10. Глава 10. Максим

Музыка из колонок орет так, что уши отваливаются и перепонки стонут, но зато не дает заснуть за рулем. Последняя неделя перед зимними каникулами значительно ослабляет бдительность и я, как обычно, забываю поставить будильник накануне. А потом пожинаю плоды своей тугодумности, мчась по столичной каше из грязи и снега в сторону универа, борясь с заносами и хреновой видимостью.

М-да, все-таки спортивная машина не особо подходит для местности со сменами времени года. Особенно, когда крупные хлопья снега продолжают спускаться с неба, словно пыль, накрывая каждую поверхность белоснежным покрывалом.

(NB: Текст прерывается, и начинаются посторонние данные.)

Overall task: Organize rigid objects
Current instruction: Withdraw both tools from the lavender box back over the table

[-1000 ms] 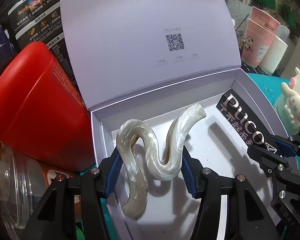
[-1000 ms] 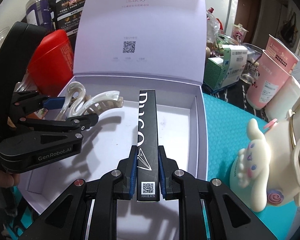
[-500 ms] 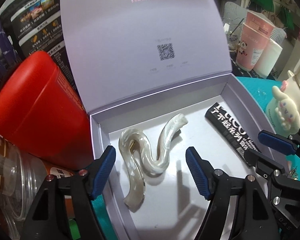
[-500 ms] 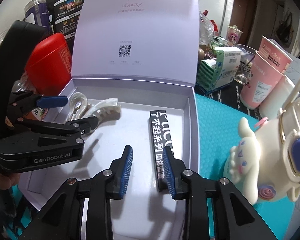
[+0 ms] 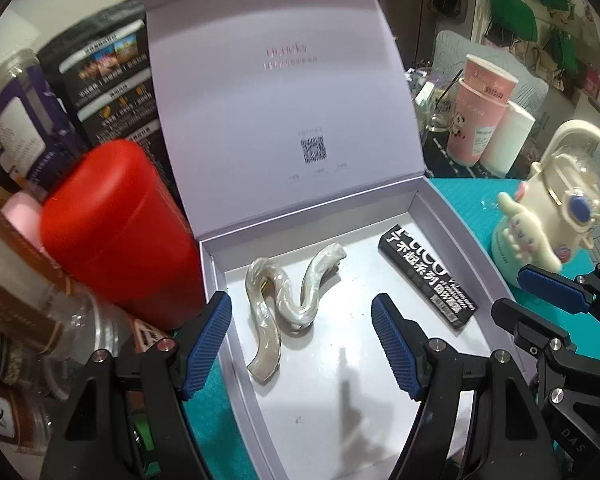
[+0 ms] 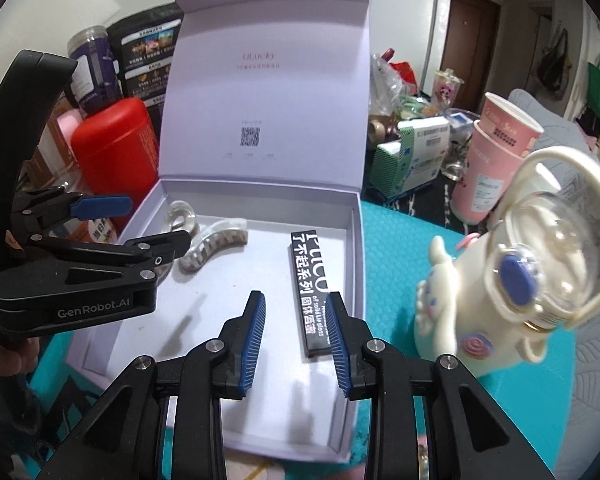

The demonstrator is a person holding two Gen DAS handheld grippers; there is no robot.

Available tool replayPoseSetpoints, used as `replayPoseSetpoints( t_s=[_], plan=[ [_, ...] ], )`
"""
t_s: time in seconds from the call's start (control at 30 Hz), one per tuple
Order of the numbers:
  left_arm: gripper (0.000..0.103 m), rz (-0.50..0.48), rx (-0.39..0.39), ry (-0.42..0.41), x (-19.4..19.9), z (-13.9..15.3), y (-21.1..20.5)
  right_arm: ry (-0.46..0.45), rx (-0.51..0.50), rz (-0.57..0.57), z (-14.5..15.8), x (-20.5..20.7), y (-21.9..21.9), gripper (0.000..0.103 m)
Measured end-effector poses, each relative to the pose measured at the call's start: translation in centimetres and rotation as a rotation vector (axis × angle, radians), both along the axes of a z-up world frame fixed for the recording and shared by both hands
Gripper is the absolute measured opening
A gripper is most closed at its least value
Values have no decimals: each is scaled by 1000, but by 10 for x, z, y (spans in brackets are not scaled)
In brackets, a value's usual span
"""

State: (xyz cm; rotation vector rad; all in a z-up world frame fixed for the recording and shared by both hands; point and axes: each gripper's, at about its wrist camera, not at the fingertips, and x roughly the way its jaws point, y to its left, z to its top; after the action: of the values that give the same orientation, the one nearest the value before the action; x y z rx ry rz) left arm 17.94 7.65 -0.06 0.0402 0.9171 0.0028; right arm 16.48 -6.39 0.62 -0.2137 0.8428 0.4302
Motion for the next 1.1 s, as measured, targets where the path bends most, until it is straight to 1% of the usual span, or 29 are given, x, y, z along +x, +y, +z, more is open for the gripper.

Отвлекаюсь на секунду, потянувшись за стаканчиком с кофе, как влетаю на полной скорости в необъятных масштабов лужу коричневого цвета с бензиновыми разводами. Борюсь с желанием выкрутить руль в противоположную сторону, тем самым обогнуть озеро Байкал из грязи и заодно влепиться в проезжающую мимо хлебовозку.

Ну твою ж дивизию!

Брызги окатывают все вокруг, в том числе и машину от крыши до дисков. Только вчера мыл, да и до универа всего пара метров оставалась. Теперь месиво из реагента и снежной глины застынет на краске и не дай Бог разъест ее.

Проклиная все на свете трехэтажным матом, заезжаю на парковку универа и мчусь на пары, кликая сигналкой на брелке.

Этот день мне не нравится с самого пробуждения. Стоило послушаться мягкую подушку с одеялком и остаться в их тепле как минимум до обеда. Зачем приперся на пары сам не знаю. Антонова только завтра. Ударяю себя по лбу, понимая, что отсижу в универе два утра подряд.

Возбужденность неопределенного происхождения бьет по безмозглой голове, когда начинаю приближаться к аудитории. Сердце оглушительно стучит, а руки потеют. Странная реакция на предстоящие несколько часов тугомотины… Тахикардии мне еще в девятнадцать не хватало.

Затаив дыхание, открываю дверь и захожу внутрь. Все, как один, поворачиваются на скрипучий звук и оценивают опоздуна с ног до головы. Зубрилка Лизка смотрит на меня, потупив глазки и свесив язык на бок. Уверен, что в анонимном ящике на День Святого Валентина все открытки-сердечки с точено-выведенными буквами, складно собирающимися в мое имя, будут только от нее. Главное, чтобы духами не брызгала, иначе весь универ почувствует себя словно в газовой камере.

- Доброе утро, Илья Никитич, - здороваюсь с преподавателем, - Извините за опоздание.

Тот лишь махает рукой и возвращается к бумагам на учительском столе. Вот у кого Марье Ивановне стоит поучиться пофигизму. Никитичу всегда плевать кто на сколько опаздывает и палок в колеса не вставляет.

Обвожу взглядом аудиторию, пытаясь найти свободное место. Таких полно, все высыпаются перед завтрашним днем. Все, кроме меня и некоторых ботаников и шизиков. Кстати, о шизиках…

Пока иду до скамьи вглядываюсь в лицо каждого одногруппника, но не замечаю русоволосую лупоглазую голубоглазку. Странно, обычно она не пропускает пары, хотя часто опаздывает. Смотрю на часы. Уже как полчаса прошло с начала учебного дня. Мысленно даю ей фору на то, чтобы подготовиться к очередным пыткам с перестрелкой глазами, посланиями друг друга на детородный мужской орган и дерганьем косичек.

Но ни на первой паре, ни на второй Суп не появляется. Даже как-то скучно без нее в этих бездушных стенах похитителей юности. Приходится вслушиваться в слова преподов, вместо пуляний слюнявых бумажек в волосы и отправлений острых на язык сообщений.

На третьей паре дверь в аудиторию резко распахивается, и я весь подбираюсь в предвкушении, но опять облом. Просто секретарь ректора занес какие-то документы. Уныло спускаюсь по стулу вниз и, развалившись, бездумно открываю мессенджер в телефоне. Глеб опять приглашает на гонки сегодня вечером. Быстро отвечаю ему, что подумаю, а потом перехожу в одну из последних переписок и пытаюсь не заржать во весь голос.